What to do -
Write out the listing below character for character, though without its pictures.

Data block -
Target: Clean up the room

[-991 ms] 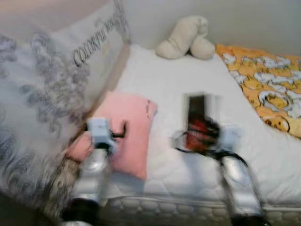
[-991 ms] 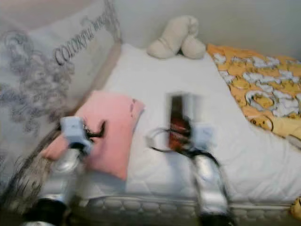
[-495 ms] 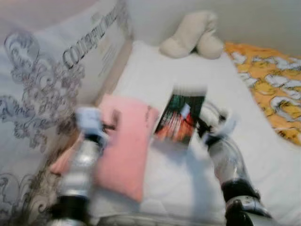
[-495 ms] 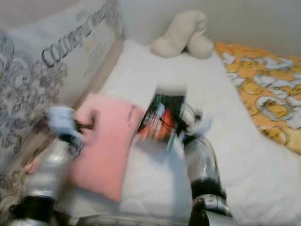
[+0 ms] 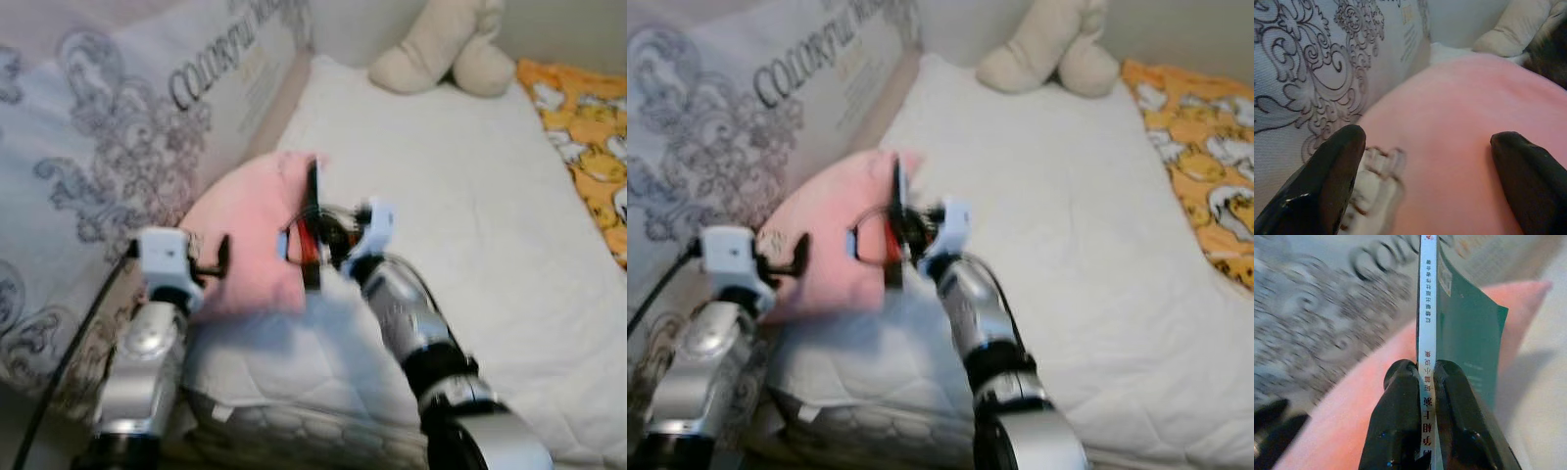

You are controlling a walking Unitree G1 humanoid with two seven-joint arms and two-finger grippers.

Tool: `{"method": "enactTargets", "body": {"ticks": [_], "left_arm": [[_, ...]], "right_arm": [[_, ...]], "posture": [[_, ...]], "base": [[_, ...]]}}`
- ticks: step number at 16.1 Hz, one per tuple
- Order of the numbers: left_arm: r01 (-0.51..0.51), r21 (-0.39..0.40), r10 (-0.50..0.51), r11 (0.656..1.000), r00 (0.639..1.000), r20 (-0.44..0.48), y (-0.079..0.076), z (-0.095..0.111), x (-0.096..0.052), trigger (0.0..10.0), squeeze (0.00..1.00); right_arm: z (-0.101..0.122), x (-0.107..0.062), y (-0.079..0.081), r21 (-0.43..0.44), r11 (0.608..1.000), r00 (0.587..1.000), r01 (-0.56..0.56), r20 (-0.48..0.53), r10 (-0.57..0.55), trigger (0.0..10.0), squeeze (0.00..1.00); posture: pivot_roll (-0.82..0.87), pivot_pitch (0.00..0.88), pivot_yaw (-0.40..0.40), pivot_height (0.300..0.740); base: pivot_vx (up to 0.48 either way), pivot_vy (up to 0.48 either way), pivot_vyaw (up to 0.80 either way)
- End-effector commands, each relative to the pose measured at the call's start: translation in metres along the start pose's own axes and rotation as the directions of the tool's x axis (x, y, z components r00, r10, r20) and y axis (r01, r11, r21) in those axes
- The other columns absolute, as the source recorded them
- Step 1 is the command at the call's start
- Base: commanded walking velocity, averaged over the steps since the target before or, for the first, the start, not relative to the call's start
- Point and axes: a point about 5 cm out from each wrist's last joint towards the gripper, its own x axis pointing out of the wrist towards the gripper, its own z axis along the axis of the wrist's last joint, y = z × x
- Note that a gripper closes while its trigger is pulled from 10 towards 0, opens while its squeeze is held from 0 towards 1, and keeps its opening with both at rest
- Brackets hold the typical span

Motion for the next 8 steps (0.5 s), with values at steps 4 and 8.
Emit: {"method": "enactTargets", "body": {"ticks": [4,8], "left_arm": [[0.045,-0.025,-0.046,0.999,0.999,-0.018,-0.017,-0.002,-0.007,10.0,0.00],[0.051,-0.023,-0.052,0.998,0.998,-0.044,-0.015,-0.006,-0.009,10.0,0.00]], "right_arm": [[0.003,0.006,0.005,0.087,0.995,0.999,-0.046,-0.012,0.047,0.0,0.00],[-0.027,-0.011,-0.002,0.124,0.992,0.993,-0.003,-0.113,0.017,0.0,0.00]], "posture": [[0.30,0.115,-0.025,0.740],[0.29,0.114,-0.019,0.740]], "base": [[0.000,0.000,0.00],[0.000,0.000,0.00]]}}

Result for this exercise -
Target: Clean up the room

[-991 ms] 
[-991 ms] 
[-495 ms] 
[-495 ms] 
[+0 ms] 

You are controlling a walking Unitree G1 humanoid with two seven-joint arms and two-finger grippers.

Tool: `{"method": "enactTargets", "body": {"ticks": [_], "left_arm": [[_, ...]], "right_arm": [[_, ...]], "posture": [[_, ...]], "base": [[_, ...]]}}`
- ticks: step number at 16.1 Hz, one per tuple
- Order of the numbers: left_arm: r01 (-0.51..0.51), r21 (-0.39..0.40), r10 (-0.50..0.51), r11 (0.656..1.000), r00 (0.639..1.000), r20 (-0.44..0.48), y (-0.079..0.076), z (-0.095..0.111), x (-0.096..0.052), trigger (0.0..10.0), squeeze (0.00..1.00); right_arm: z (-0.101..0.122), x (-0.107..0.062), y (-0.079..0.081), r21 (-0.43..0.44), r11 (0.608..1.000), r00 (0.587..1.000), r01 (-0.56..0.56), r20 (-0.48..0.53), r10 (-0.57..0.55), trigger (0.0..10.0), squeeze (0.00..1.00); posture: pivot_roll (-0.82..0.87), pivot_pitch (0.00..0.88), pivot_yaw (-0.40..0.40), pivot_height (0.300..0.740); base: pivot_vx (up to 0.48 either way), pivot_vy (up to 0.48 either way), pivot_vyaw (up to 0.80 either way)
- End-effector commands, each relative to the pose measured at the call's start: translation in metres along the start pose's own axes and rotation as the directions of the tool's x axis (x, y, z components r00, r10, r20) and y axis (r01, r11, r21) in those axes
- The other columns absolute, as the source recorded them
- Step 1 is the command at the call's start
- Base: commanded walking velocity, averaged over the steps since the target before or, for the first, the start, not relative to the call's start
- Point and axes: a point about 5 cm out from each wrist's last joint towards the gripper, its own x axis pointing out of the wrist towards the gripper, its own z axis along the axis of the wrist's last joint, y = z × x
- Note that a gripper closes while its trigger is pulled from 10 towards 0, opens while its squeeze is held from 0 towards 1, and keeps its opening with both at rest
- Brackets hold the typical span

Motion for the next 8 steps (0.5 s), with values at steps 4 and 8.
Emit: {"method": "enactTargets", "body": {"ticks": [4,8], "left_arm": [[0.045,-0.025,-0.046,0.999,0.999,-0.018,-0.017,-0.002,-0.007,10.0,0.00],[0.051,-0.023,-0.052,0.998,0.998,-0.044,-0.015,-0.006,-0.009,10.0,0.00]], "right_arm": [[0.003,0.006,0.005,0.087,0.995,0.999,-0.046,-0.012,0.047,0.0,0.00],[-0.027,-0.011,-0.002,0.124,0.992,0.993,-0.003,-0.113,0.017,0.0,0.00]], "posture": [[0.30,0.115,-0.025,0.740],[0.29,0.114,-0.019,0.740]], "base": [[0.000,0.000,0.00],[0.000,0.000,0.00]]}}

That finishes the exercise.